If you haven't yet, read my introduction to this series in Deep Learning in Clojure from Scratch to GPU - Part 0 - Why Bother?.

The previous article, Part 5, is here: Sharing Memory.

To run the code, you need a Clojure project with Neanderthal () included as a dependency. If you're in a hurry, you can clone Neanderthal Hello World project.

Don't forget to read at least some introduction from Neural Networks and Deep Learning, start up the REPL from your favorite Clojure development environment, and let's continue with the tutorial.

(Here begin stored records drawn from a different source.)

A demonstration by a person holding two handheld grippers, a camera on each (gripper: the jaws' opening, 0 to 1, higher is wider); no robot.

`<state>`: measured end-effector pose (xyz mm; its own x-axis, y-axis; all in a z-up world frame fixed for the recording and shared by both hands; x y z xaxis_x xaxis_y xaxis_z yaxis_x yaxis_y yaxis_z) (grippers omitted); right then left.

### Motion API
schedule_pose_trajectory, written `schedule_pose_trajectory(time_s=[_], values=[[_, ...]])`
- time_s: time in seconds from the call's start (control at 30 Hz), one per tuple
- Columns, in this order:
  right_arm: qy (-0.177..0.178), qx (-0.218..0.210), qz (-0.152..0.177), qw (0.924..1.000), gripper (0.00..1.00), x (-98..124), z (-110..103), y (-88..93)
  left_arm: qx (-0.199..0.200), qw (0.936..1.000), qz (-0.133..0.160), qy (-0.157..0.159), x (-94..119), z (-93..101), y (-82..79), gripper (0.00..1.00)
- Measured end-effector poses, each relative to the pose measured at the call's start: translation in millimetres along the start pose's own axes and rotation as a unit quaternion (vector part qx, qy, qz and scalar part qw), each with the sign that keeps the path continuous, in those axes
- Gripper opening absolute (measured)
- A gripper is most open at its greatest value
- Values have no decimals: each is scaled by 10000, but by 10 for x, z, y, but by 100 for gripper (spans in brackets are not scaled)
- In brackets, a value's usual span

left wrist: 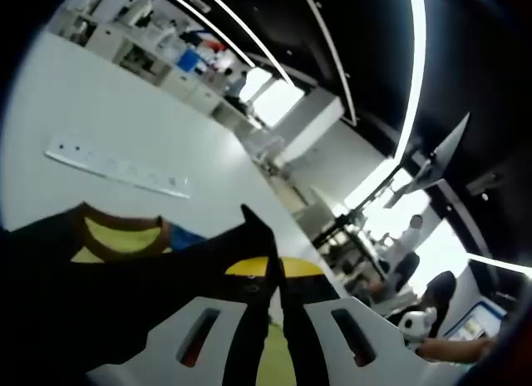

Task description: Fold the garment on the visible template until the final outline fits inside the template.

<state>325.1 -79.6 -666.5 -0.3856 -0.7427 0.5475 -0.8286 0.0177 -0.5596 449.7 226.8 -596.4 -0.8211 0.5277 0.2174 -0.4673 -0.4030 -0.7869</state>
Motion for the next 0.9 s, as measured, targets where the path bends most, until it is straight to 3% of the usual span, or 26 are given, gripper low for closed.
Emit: schedule_pose_trajectory(time_s=[0.37,0.6,0.77,0.9], values=[[143,-130,54,9998,89,78,99,91,197,9994,-241,-137,-350,-120,398,0],[94,-42,141,9998,90,70,8,54,317,9990,-308,-106,-475,-118,531,0],[36,380,227,9990,91,23,-161,15,318,9987,-364,-165,-517,-172,598,0],[147,834,155,9963,94,6,-127,-24,214,9989,-385,-172,-562,-182,625,1]])
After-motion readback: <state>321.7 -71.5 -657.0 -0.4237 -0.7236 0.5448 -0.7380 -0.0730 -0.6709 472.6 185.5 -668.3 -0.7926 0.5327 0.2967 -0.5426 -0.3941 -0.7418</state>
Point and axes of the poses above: the point that each gripper's makers call its tool centre point, and the gripper's own axes: x roughly backward along the fingers, z roughly to its right, y roughly out of its underside, the point moved 4 cm from there along x, roughly backward along the fingers, and after that the axes turned 10 degrees about -x, right-handed, at the moved point
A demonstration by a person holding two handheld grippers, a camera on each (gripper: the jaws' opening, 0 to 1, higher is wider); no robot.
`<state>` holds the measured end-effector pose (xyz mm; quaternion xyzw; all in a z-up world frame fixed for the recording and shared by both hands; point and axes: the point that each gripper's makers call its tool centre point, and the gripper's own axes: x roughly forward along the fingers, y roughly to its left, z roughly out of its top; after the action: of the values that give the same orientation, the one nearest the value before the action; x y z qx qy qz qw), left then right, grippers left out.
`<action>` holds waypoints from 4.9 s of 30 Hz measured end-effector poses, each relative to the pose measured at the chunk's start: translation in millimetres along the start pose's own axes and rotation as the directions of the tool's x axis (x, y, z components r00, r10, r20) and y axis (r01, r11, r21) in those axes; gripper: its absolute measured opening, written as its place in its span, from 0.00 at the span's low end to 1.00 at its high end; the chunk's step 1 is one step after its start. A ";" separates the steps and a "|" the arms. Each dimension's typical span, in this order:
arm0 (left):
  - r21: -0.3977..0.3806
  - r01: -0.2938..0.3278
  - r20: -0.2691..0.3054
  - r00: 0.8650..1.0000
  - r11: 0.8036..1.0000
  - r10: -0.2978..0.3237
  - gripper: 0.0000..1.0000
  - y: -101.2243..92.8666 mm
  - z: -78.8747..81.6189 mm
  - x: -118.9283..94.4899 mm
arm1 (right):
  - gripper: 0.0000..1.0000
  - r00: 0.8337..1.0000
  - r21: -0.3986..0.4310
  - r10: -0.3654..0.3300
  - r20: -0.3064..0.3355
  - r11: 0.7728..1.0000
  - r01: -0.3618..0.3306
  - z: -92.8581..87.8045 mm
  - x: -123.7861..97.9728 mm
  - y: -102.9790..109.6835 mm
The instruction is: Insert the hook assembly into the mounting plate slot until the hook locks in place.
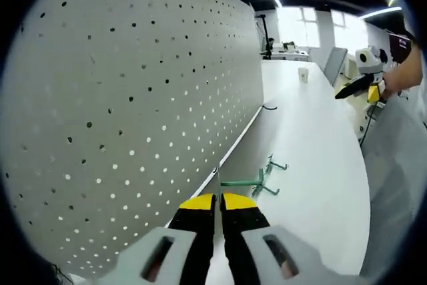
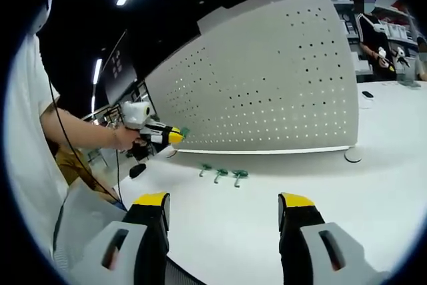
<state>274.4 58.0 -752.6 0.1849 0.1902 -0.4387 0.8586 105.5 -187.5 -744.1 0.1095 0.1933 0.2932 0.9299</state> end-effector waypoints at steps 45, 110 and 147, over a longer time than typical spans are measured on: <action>-0.206 -0.055 0.369 0.920 0.977 0.130 0.03 -67.9 80.8 -61.4 | 0.63 0.997 -0.024 0.054 0.048 0.998 -0.053 18.3 1.2 17.1; -0.218 -0.050 0.403 0.905 0.975 0.137 0.03 -97.8 114.8 -43.7 | 0.46 0.901 -0.098 0.302 0.311 0.953 -0.286 118.8 76.3 105.6; -0.276 -0.050 0.430 0.887 0.960 0.169 0.03 -96.8 123.8 -45.8 | 0.09 0.894 -0.057 0.339 0.293 0.939 -0.338 127.2 120.6 127.4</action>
<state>190.1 -23.6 -638.4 -0.0237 0.0314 -0.3916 0.9193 186.2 -25.6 -624.6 0.1826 0.0280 0.4310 0.8832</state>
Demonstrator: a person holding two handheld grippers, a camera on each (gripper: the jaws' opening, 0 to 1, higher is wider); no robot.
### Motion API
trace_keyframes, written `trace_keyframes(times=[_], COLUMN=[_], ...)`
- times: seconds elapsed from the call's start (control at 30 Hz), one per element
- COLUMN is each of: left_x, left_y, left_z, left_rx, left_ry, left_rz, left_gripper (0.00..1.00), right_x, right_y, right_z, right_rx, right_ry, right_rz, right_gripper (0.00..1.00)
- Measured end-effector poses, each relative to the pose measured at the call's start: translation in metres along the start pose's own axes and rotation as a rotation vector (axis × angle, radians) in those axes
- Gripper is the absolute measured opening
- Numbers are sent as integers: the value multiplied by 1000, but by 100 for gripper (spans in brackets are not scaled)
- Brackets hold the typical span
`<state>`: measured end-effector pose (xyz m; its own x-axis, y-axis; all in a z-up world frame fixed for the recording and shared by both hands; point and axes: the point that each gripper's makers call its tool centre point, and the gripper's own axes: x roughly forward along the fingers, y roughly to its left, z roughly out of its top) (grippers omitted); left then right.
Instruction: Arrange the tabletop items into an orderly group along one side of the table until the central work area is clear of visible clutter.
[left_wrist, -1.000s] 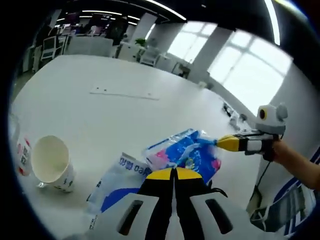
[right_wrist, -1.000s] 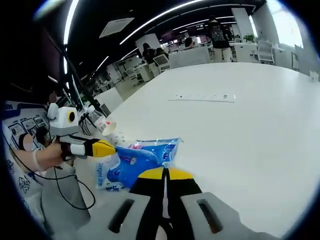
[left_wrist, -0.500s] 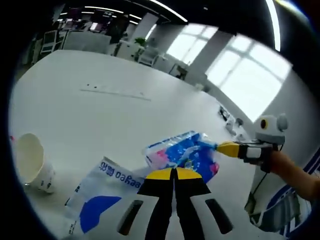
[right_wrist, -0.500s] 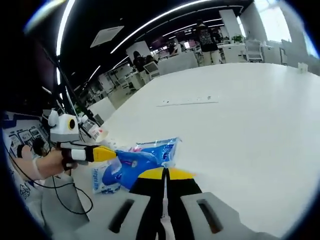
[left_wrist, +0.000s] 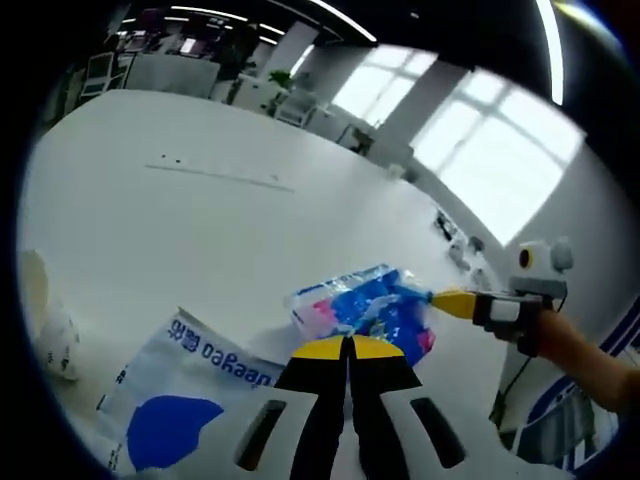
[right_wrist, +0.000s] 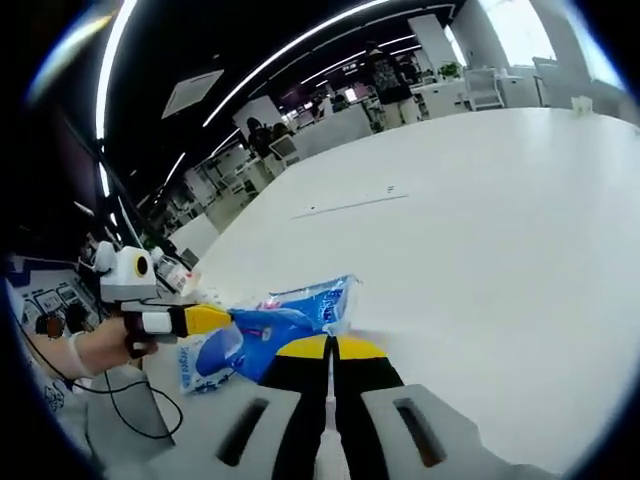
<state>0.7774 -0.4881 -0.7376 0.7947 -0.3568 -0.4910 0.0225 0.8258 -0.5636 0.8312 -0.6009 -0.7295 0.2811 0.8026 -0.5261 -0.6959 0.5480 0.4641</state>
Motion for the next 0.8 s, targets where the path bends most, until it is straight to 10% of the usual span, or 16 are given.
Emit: trace_keyframes(times=[0.8], left_x=[23], left_y=[6], left_z=[-18], left_rx=[-19], left_ry=[-4], left_rz=[16], left_gripper=[0], right_x=[4], right_y=[-21], right_z=[-22], right_rx=[53], right_ry=[11], right_rz=[-27], right_gripper=[0])
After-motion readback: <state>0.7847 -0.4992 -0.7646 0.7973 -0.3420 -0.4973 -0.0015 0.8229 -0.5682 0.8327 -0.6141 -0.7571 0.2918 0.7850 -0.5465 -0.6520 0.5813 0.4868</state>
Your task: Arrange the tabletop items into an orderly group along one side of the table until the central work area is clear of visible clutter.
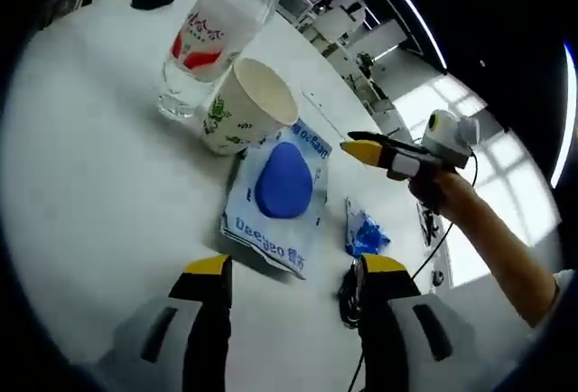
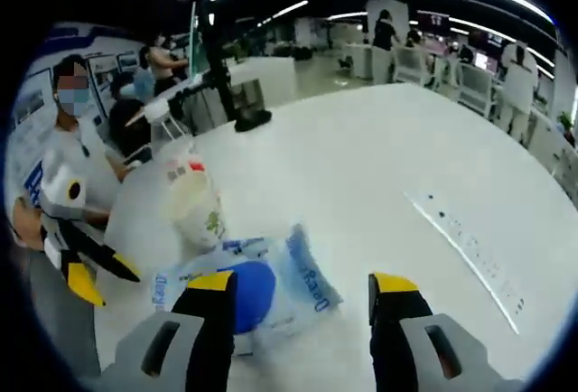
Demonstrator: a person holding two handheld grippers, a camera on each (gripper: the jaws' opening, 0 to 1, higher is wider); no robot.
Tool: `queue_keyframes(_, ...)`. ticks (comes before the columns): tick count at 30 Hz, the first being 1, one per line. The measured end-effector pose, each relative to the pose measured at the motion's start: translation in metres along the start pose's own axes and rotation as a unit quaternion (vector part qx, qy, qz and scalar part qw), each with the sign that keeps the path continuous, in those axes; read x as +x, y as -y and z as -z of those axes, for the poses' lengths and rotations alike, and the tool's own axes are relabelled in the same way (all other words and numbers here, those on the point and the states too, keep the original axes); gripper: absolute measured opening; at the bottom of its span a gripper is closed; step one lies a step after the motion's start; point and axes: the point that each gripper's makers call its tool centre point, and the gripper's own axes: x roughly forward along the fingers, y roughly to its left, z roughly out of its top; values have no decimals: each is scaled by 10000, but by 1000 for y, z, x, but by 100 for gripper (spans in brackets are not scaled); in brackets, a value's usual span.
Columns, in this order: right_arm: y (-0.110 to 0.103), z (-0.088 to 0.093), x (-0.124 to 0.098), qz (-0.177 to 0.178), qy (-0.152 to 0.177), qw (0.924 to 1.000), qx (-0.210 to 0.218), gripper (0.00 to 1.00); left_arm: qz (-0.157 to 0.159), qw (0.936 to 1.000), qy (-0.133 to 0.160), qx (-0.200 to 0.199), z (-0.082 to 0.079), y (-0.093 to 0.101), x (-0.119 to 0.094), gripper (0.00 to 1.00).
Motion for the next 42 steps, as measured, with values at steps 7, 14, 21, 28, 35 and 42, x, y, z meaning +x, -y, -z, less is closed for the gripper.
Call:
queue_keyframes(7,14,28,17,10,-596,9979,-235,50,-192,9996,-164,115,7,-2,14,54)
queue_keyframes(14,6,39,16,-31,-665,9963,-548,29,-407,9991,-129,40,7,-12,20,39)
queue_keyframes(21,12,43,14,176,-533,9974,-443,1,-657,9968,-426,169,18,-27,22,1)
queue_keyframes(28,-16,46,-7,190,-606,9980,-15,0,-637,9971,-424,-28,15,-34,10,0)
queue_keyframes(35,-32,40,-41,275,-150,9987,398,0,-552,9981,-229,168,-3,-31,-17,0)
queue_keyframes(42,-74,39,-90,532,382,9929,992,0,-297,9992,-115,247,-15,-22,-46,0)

(require '[uncomplicate.commons.core :refer [with-release let-release Releaseable release]]
'[uncomplicate.clojurecuda.core :as cuda :refer [current-context default-stream synchronize!]]
'[uncomplicate.clojurecl.core :as opencl :refer [*context* *command-queue* finish!]]
'[uncomplicate.neanderthal
[core :refer [axpy! scal! transfer! transfer mm! rk! view-ge vctr ge entry!]]
[native :refer [native-double native-float dv dge]]
[vect-math :refer [tanh! linear-frac!]]
[cuda :refer [cuda-float]]
[opencl :refer [opencl-float]]])
(import 'clojure.lang.IFn)


The network diagram

I'm repeating the network diagram from the previous article as a convenient reference.

The inference layer type

We're starting from the existing layer type, and trim it down a bit. The single-input function is redundant. We keep just the batch version.

(defprotocol Parameters
(weights [this])
(bias [this]))

(deftype FullyConnectedInference [w b activ-fn]
Releaseable
(release [_]
(release w)
(release b))
Parameters
(weights [this] w)
(bias [this] b)
IFn
(invoke [_ x ones a]
(activ-fn (rk! -1.0 b ones (mm! 1.0 w x 0.0 a)))))


All functions that we have used, axpy, mm, etc., are polymorphic and general in respect to the device they execute on: CPU, Nvidia GPU, AMD GPU, and Intel GPU. The activation functions that we have used are general, too.

(defn sigmoid! [x]
(linear-frac! 0.5 (tanh! (scal! 0.5 x)) 0.5))


The dispatch to the right implementation is being done by the type of the vector or matrix structure at hand. The constructor function that we have used is hard-coded for using double floating point numbers, to exist in main memory, and use the native CPU backend (dge and dv constructors).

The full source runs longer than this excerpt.